• **WORK TO COMPLETE**: Give exactly the lines from the one with "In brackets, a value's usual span" through the final line of the listing below, both included, leaving out any pictures.

• **DATASET CONTENT**:

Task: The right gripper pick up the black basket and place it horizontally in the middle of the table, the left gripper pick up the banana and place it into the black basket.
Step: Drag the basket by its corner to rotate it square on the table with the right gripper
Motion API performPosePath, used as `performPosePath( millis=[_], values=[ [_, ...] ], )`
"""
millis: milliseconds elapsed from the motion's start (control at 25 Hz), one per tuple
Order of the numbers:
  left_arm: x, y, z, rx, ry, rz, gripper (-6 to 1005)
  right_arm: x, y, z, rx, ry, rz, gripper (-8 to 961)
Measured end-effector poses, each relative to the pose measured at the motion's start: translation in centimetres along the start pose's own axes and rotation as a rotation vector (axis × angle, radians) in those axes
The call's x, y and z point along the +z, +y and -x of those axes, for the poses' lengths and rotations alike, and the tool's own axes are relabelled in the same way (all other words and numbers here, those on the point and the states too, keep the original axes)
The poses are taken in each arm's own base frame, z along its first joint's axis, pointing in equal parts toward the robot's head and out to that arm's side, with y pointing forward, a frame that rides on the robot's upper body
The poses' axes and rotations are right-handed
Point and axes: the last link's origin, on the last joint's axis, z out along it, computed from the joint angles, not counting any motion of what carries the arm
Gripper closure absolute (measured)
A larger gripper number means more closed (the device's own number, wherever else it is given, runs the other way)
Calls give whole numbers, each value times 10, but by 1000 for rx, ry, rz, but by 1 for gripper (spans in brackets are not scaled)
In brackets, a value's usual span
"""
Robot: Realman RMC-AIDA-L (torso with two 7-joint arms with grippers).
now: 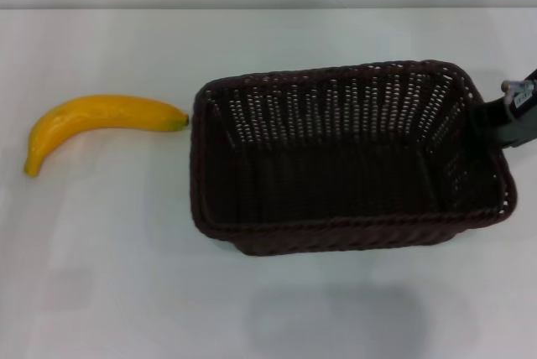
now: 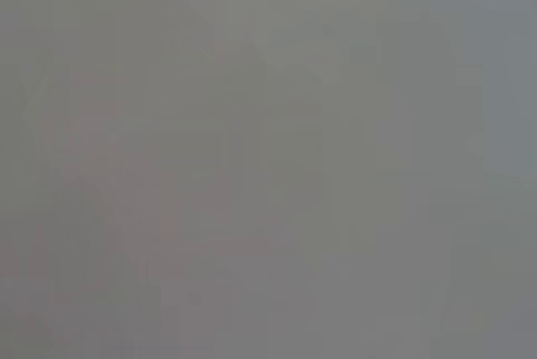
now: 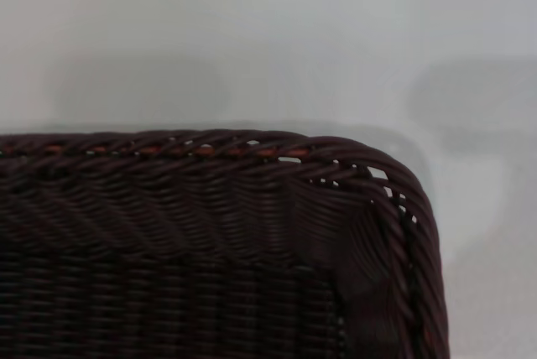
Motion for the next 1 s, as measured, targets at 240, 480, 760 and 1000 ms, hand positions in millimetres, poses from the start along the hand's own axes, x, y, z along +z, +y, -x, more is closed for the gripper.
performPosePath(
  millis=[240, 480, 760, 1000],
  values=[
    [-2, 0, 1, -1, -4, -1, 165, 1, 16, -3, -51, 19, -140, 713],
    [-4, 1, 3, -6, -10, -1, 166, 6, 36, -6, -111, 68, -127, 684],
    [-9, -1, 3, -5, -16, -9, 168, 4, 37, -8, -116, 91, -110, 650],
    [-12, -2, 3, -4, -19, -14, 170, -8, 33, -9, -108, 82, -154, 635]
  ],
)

• **OUTPUT OF THE TASK**:
In brackets, a value's usual span
"""
Robot: Realman RMC-AIDA-L (torso with two 7-joint arms with grippers).
now: 
now: 
now: 
Motion for the next 1 s, as measured, targets at 240, 480, 760 and 1000 ms, hand positions in millimetres, poses from the start along the hand's own axes, x, y, z along +z, +y, -x, more is closed for the gripper.
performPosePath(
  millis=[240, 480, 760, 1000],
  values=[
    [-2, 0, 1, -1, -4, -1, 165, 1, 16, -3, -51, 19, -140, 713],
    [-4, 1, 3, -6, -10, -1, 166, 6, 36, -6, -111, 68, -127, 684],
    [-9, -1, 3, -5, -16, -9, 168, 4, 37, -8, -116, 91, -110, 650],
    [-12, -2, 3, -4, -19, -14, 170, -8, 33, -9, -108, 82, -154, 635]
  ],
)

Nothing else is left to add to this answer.